Retyping the records exactly, down to the last line, is the whole job.

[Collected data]
☆ ☆ ☆ ☆ ☆

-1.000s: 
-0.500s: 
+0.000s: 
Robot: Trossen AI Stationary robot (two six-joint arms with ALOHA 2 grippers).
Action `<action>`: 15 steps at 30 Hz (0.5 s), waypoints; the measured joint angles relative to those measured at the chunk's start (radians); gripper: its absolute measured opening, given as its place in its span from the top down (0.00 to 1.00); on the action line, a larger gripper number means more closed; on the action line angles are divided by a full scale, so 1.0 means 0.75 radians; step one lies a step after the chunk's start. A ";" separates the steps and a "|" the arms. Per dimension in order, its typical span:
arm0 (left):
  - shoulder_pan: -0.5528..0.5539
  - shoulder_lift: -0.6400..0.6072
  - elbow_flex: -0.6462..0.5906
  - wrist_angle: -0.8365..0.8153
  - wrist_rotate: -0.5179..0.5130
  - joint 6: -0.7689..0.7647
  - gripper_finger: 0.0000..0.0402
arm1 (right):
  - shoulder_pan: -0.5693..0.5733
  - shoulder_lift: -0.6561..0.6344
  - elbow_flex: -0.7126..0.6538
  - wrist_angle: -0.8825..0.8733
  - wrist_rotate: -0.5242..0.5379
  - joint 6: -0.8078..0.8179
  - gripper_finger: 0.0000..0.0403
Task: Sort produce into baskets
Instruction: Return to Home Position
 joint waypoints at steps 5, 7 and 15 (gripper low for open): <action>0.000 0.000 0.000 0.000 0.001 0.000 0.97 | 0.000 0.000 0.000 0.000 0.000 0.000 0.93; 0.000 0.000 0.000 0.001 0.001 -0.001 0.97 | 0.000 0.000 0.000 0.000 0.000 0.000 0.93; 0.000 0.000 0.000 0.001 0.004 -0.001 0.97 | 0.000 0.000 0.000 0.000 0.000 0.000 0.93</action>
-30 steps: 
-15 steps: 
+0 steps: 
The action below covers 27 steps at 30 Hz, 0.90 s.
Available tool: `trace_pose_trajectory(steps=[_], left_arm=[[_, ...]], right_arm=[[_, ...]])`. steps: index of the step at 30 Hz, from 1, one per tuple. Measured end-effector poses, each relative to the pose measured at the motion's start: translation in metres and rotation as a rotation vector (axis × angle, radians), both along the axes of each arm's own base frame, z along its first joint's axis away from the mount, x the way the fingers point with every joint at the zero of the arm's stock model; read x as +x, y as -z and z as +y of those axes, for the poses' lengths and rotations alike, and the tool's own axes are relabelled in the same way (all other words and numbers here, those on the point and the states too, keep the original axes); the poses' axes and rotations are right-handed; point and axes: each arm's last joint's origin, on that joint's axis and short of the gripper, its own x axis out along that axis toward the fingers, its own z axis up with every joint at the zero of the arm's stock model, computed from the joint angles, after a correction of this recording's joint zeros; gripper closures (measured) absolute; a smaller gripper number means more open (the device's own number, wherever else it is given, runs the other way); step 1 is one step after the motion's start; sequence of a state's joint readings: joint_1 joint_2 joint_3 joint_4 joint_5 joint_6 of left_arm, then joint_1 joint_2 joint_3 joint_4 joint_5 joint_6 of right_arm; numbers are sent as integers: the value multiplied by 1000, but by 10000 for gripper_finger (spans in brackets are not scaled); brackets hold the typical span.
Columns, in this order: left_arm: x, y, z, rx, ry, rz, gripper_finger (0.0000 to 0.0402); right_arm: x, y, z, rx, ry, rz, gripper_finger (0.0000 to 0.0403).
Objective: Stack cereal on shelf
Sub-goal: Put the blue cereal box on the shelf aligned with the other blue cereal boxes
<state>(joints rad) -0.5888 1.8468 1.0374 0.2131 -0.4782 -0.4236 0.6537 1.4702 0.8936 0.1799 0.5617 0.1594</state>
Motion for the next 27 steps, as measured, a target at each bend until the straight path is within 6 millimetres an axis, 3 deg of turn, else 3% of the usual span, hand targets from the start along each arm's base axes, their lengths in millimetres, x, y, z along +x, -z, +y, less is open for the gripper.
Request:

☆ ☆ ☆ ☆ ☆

* **Answer section**:
-1.000s: 
-0.500s: 
+0.000s: 
Robot: Trossen AI Stationary robot (two six-joint arms with ALOHA 2 grippers).
Action `<action>`: 15 steps at 30 Hz (0.5 s), waypoints; the measured joint angles relative to those measured at the chunk's start (radians); gripper: its absolute measured opening, given as its place in its span from the top down (0.00 to 1.00); on the action line, a larger gripper number means more closed; on the action line angles are divided by a full scale, so 1.0 means 0.75 radians; step one lies a step after the chunk's start. A ";" separates the steps and a "|" the arms. Per dimension in order, its typical span:
arm0 (left):
  - shoulder_pan: -0.5528..0.5539
  - shoulder_lift: -0.6400..0.6072
  - elbow_flex: -0.6462..0.5906
  - wrist_angle: -0.8365..0.8153
  - wrist_rotate: -0.5179..0.5130
  - joint 6: -0.7689..0.7647
  - gripper_finger: 0.0000..0.0402
arm1 (right):
  - shoulder_pan: -0.5693..0.5733
  - shoulder_lift: -0.6561..0.6344
  - elbow_flex: -0.7126..0.6538
  - wrist_angle: -0.8825..0.8733
  - wrist_rotate: -0.5242..0.5379
  - joint 6: -0.8078..0.8179
  - gripper_finger: 0.0000..0.0403
Task: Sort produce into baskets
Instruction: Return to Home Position
 joint waypoints at steps 5, 7 and 15 (gripper low for open): <action>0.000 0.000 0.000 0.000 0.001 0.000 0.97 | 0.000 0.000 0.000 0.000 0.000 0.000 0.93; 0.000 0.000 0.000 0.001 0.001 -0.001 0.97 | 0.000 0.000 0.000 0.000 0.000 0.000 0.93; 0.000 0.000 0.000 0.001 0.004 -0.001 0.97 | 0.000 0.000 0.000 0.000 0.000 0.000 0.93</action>
-30 steps: 
-15 steps: 
+0 steps: 
The action below covers 27 steps at 30 Hz, 0.90 s.
Available tool: `trace_pose_trajectory(steps=[_], left_arm=[[_, ...]], right_arm=[[_, ...]])`. steps: index of the step at 30 Hz, from 1, one per tuple. Measured end-effector poses, each relative to the pose measured at the motion's start: translation in metres and rotation as a rotation vector (axis × angle, radians), both along the axes of each arm's own base frame, z along its first joint's axis away from the mount, x the way the fingers point with every joint at the zero of the arm's stock model; read x as +x, y as -z and z as +y of those axes, for the poses' lengths and rotations alike, and the tool's own axes are relabelled in the same way (all other words and numbers here, those on the point and the states too, keep the original axes); the poses' axes and rotations are right-handed; point and axes: each arm's last joint's origin, on that joint's axis and short of the gripper, its own x axis out along that axis toward the fingers, its own z axis up with every joint at the zero of the arm's stock model, computed from the joint angles, after a correction of this recording's joint zeros; gripper closures (measured) absolute; a smaller gripper number means more open (the device's own number, wherever else it is given, runs the other way); step 1 is one step after the motion's start; sequence of a state's joint readings: joint_1 joint_2 joint_3 joint_4 joint_5 joint_6 of left_arm, then joint_1 joint_2 joint_3 joint_4 joint_5 joint_6 of right_arm; numbers are sent as integers: the value multiplied by 1000, but by 10000 for gripper_finger (spans in brackets are not scaled); brackets hold the typical span.
Columns, in this order: left_arm: x, y, z, rx, ry, rz, gripper_finger (0.0000 to 0.0402); right_arm: x, y, z, rx, ry, rz, gripper_finger (0.0000 to 0.0403).
Objective: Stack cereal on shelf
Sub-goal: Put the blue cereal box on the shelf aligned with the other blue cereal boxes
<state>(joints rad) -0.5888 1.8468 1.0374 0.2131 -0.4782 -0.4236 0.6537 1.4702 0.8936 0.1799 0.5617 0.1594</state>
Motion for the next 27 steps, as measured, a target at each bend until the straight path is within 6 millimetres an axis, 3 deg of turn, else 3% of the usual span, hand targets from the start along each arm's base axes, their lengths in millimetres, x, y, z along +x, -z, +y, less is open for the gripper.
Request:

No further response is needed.